Problem ->
Only an exact repeat of the listing, without its images, counts as the answer.

Dataset extract ->

* * * * * * * * *

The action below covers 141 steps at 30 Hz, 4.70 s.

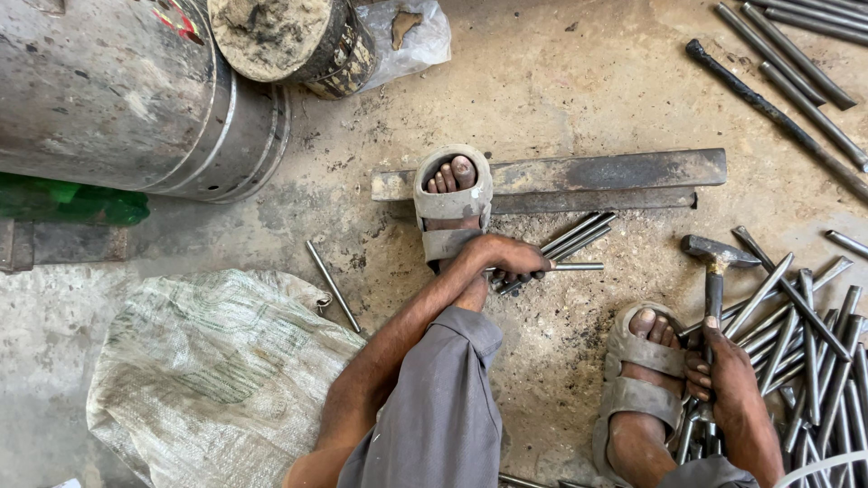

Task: The person sits on the floor and uses a hammer to repeatedly strike the ends of metal rods placed on a metal bar, shaping them into points. The person handles the rods one at a time, striking each end multiple times before moving to the next rod.

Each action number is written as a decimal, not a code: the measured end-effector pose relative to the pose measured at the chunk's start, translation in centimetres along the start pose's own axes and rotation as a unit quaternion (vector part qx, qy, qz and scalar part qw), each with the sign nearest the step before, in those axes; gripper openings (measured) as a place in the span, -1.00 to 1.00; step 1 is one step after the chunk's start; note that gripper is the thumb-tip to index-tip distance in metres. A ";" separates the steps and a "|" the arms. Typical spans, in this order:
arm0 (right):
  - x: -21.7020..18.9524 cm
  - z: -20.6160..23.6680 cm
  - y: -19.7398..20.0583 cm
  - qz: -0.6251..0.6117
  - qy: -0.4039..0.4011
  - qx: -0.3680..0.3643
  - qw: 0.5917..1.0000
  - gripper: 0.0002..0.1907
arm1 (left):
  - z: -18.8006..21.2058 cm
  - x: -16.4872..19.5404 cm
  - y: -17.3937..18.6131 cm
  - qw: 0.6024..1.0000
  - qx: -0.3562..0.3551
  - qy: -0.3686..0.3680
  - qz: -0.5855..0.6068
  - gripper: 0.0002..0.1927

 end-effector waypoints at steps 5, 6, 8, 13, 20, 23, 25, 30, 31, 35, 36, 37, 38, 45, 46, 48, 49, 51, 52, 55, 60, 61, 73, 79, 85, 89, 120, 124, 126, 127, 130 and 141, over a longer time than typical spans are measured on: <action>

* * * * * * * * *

Answer section ->
The action below covers 141 steps at 30 Hz, 4.70 s.


Task: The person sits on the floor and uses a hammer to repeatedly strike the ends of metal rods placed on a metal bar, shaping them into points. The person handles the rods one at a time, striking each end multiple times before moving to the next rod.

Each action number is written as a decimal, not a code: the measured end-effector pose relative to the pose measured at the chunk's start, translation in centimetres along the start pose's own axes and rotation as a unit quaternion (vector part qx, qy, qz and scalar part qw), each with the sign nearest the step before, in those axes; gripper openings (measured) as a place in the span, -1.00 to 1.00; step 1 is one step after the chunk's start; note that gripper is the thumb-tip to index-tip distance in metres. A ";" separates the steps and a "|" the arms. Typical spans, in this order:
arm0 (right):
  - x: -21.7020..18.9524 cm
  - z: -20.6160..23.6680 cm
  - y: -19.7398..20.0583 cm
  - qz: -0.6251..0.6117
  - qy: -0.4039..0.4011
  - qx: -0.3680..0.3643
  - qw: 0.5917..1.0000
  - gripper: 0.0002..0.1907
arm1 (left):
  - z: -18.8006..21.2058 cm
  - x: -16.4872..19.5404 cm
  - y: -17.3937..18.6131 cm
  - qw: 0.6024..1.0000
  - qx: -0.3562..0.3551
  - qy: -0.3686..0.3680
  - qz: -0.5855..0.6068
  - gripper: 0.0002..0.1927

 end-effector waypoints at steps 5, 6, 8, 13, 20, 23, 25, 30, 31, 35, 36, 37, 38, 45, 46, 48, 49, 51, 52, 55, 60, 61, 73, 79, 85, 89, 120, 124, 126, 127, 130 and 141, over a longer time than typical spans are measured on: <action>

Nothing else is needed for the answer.